I have heard men say that sex drive and responsibility are two very different things and should not be said in the same breath.

Well, we can tell you that most men are high on sex drive and low on responsibility.

Most men will come running at the speed of light when promised some midnight booty action, expecting the woman, who is providing both the venue and pleasure, to give them food, drink and in some cases the latex tools of trade.

Run from the hills

Is it any wonder that when the baby comes, the men want the women to once again handle this perk of pleasure?

Men need to understand that sex drive often translates into some form of responsibility.

If you have been consistently bedding a woman (where consistency means over three months of unprotected sex), you had better be preparing yourself for some responsibility.

If you have been sighted in public consistently with the same woman and have introduced her as a girlfriend to friends and family, then do not run for the hills when the same girl informs you that she is with child.

Men need to realise the women do not just have sex for pleasure for long periods of time. We do so because at some point we want to settle down and raise a family (read have babies).

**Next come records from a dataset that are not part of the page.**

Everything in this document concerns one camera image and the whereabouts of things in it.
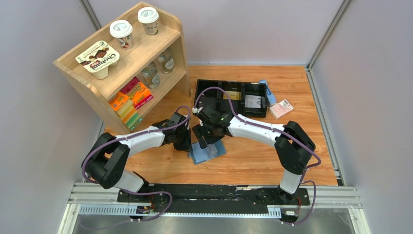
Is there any black bin left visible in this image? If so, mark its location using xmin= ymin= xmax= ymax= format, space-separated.
xmin=194 ymin=79 xmax=220 ymax=111

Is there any glass bottle right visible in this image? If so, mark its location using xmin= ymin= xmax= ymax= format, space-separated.
xmin=157 ymin=48 xmax=174 ymax=73

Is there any purple cable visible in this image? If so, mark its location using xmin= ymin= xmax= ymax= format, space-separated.
xmin=193 ymin=86 xmax=322 ymax=226
xmin=81 ymin=106 xmax=191 ymax=223

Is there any black bin right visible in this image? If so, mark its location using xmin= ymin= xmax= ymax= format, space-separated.
xmin=242 ymin=82 xmax=268 ymax=117

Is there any white lidded cup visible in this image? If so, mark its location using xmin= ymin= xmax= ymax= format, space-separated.
xmin=137 ymin=7 xmax=159 ymax=36
xmin=110 ymin=20 xmax=134 ymax=49

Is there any silver VIP card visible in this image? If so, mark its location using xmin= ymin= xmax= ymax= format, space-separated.
xmin=244 ymin=95 xmax=266 ymax=108

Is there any wooden shelf unit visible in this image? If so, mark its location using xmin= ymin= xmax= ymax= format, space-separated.
xmin=53 ymin=1 xmax=191 ymax=135

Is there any red orange sponge pack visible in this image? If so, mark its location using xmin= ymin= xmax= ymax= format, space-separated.
xmin=120 ymin=77 xmax=153 ymax=110

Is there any glass bottle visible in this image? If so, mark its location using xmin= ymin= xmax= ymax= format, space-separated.
xmin=141 ymin=61 xmax=160 ymax=89
xmin=157 ymin=48 xmax=174 ymax=73

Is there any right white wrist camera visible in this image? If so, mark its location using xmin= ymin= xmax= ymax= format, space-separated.
xmin=192 ymin=107 xmax=203 ymax=126

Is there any colourful sponge stack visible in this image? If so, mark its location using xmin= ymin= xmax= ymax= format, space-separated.
xmin=109 ymin=92 xmax=143 ymax=130

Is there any light blue box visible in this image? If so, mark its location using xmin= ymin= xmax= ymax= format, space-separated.
xmin=259 ymin=79 xmax=277 ymax=107

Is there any pink card box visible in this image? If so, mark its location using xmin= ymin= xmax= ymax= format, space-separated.
xmin=269 ymin=99 xmax=294 ymax=119

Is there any glass bottle left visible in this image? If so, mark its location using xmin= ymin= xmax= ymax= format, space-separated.
xmin=141 ymin=61 xmax=160 ymax=89

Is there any white lidded cup right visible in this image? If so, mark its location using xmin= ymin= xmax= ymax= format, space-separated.
xmin=137 ymin=7 xmax=159 ymax=36

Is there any gold card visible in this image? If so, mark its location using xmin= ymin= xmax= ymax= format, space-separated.
xmin=223 ymin=91 xmax=242 ymax=100

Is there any black bin middle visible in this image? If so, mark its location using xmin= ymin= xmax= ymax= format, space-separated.
xmin=218 ymin=80 xmax=243 ymax=114

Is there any teal leather card holder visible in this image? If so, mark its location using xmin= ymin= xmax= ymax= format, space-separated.
xmin=188 ymin=140 xmax=226 ymax=164

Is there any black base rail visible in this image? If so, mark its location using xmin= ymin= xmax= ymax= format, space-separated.
xmin=117 ymin=184 xmax=311 ymax=214

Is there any Chobani yogurt pack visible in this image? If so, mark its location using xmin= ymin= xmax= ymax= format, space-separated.
xmin=75 ymin=40 xmax=120 ymax=79

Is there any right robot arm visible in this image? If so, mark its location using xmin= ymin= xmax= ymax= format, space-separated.
xmin=192 ymin=106 xmax=315 ymax=204

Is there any black bin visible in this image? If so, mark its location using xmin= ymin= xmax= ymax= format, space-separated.
xmin=242 ymin=82 xmax=268 ymax=117
xmin=218 ymin=80 xmax=243 ymax=114
xmin=194 ymin=79 xmax=220 ymax=111

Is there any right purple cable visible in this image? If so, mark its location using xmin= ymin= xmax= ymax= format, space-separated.
xmin=193 ymin=86 xmax=322 ymax=226

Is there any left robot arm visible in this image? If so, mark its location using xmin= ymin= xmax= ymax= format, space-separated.
xmin=81 ymin=112 xmax=192 ymax=202

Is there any white lidded cup left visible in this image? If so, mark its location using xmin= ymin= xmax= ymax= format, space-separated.
xmin=110 ymin=20 xmax=134 ymax=49

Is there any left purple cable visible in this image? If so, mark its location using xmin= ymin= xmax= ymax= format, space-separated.
xmin=81 ymin=106 xmax=191 ymax=223

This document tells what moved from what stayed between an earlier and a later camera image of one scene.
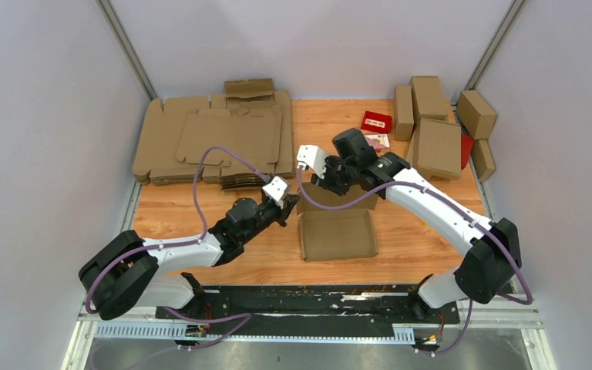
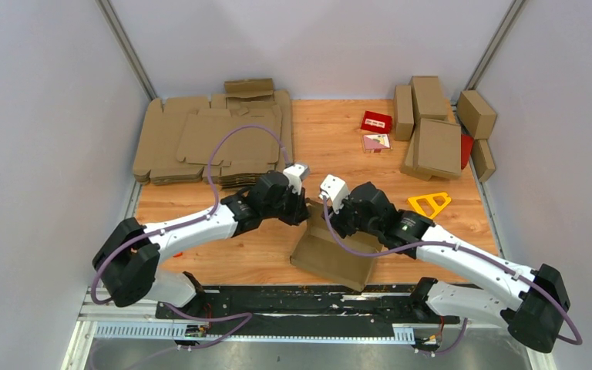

Let us face the obvious: Most men do not respond well to unexpected pregnancies.

Even Joseph in the Bible had to get divine intervention to bring him back from the hills he had scuttled to upon hearing the ‘baby news’ from Mary.

What matters at the end of the day is whether a man has the integrity and character to realise that once he has sown his seed (willingly or unwillingly), he must take some form of responsibility.

What we have an issue with is how men like to bury their heads in the sand with all manner of flimsy excuses.

If the man in question doubts the child’s paternity, all he has to do is conduct a DNA test and then take or fail to take blam

Play and pay

If he thinks he is not ready to be a father then he can perhaps remotely support the pregnancy or child by paying for stuff as he awaits the day when he will be ready to be a father.

If he suspects that he was trapped into being a father, he should know that as long as he was not duped or drugged into having unprotected pleasure then he might as well suck it up and deal with the consequences.

For as long as men are willing to play but not pay for making babies, then we will always have some form of moral decay in our midst.

Men need to learn that taking some measure of care and responsibility for a human being who bears 23 of your chromosomes has nothing to do with the woman.

It has everything to do with your character and sense of right and wrong. Any man who feels that they are lacking in character and spine should consider sheathing or neutering themselves.

Failure to do so means that you should be held accountable for the seeds you sow. That is what is fair and fitting.